The code is structured to allow you to replace cubic with another function of the same structure; it could be linear with 2 parameters:
var linear = function(params, x) {
return params[0]*x + params[1];
};
The rest of the code will look at the length of params in order to know how many parameters need modifying.
Note that this whole piece of code is trying to find the set of parameter values which produce a curve which best fits all the data; if you wanted to find a fit for the last 4 points of some data, you would pass only those values in data_x and data_y.
I'd formulate this as a least squares problem. Let M be the n×4 matrix formed like this:
x_1^3 x_1^2 x_1 1
x_2^3 x_2^2 x_2 1
⋮ ⋮ ⋮
x_n^3 x_n^2 x_n 1
Then compute the 4×4 matrix A=MT⋅M and the 4×1 column vector b=MT⋅y and solve the linear system of equations Aξ=b. The resulting vector ξ will contain your coefficients a through d.

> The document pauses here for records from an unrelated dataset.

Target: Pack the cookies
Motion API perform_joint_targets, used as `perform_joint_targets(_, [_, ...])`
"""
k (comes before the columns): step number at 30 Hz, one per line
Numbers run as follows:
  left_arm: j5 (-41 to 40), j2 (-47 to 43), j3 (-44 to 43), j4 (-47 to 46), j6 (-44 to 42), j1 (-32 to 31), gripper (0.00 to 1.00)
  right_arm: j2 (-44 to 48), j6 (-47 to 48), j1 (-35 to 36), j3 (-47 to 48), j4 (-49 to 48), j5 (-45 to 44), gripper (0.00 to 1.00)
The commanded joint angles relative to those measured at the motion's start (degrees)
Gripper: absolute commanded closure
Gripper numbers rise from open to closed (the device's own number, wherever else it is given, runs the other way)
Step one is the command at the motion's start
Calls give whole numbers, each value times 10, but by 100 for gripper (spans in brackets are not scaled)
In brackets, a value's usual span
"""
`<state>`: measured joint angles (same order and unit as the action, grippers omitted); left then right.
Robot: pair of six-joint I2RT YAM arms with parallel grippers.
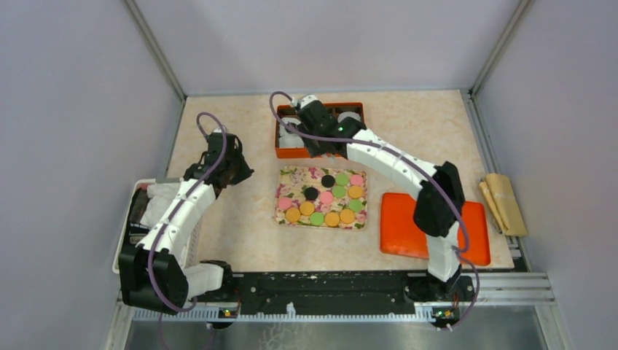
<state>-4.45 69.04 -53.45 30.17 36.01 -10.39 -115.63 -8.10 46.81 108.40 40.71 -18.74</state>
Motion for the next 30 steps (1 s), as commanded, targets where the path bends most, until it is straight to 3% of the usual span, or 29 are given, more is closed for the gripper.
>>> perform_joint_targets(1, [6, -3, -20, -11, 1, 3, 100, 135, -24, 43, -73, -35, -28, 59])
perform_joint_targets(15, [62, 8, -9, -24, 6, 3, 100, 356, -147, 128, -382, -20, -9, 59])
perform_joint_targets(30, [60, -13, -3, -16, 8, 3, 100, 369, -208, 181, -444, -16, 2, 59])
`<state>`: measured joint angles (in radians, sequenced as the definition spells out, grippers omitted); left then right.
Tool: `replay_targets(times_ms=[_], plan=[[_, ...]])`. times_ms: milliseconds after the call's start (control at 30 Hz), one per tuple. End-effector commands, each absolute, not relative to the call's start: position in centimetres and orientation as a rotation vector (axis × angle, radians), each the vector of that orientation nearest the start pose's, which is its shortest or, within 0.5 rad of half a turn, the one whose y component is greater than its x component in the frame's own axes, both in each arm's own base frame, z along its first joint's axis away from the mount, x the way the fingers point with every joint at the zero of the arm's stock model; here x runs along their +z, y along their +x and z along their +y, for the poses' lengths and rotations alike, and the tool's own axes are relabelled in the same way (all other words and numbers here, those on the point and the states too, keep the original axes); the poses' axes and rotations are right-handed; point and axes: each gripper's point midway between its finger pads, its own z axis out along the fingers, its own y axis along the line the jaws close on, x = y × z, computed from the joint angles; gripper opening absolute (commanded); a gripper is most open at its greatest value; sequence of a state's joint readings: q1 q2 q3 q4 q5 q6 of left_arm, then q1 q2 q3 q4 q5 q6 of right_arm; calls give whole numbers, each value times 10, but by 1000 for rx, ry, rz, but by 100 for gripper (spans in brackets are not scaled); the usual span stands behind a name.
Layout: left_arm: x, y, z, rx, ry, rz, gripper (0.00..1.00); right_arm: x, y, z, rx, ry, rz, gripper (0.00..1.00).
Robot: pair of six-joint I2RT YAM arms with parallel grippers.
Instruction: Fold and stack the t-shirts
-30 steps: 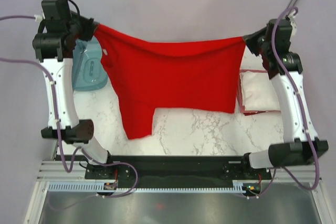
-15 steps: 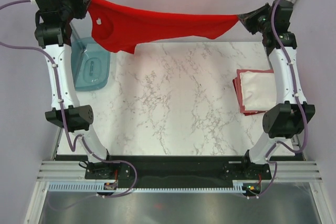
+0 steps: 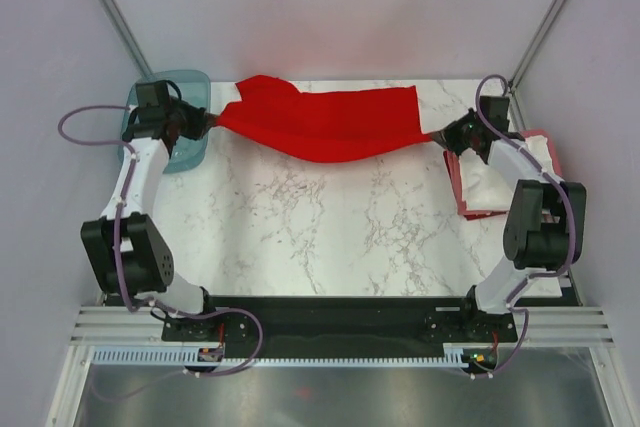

The above description makes it easy to understand what is going on, mathematically. For implementation, particularly for very large n, the above approach might however be infeasible. In those cases, you can build A and b directly, without explicitely constructing M. For example, A1,2=sum(x_i^3 * x_i^2 for all i). So you can iterate over all i and add the corresponding values to the corresponding matrix and vector entries.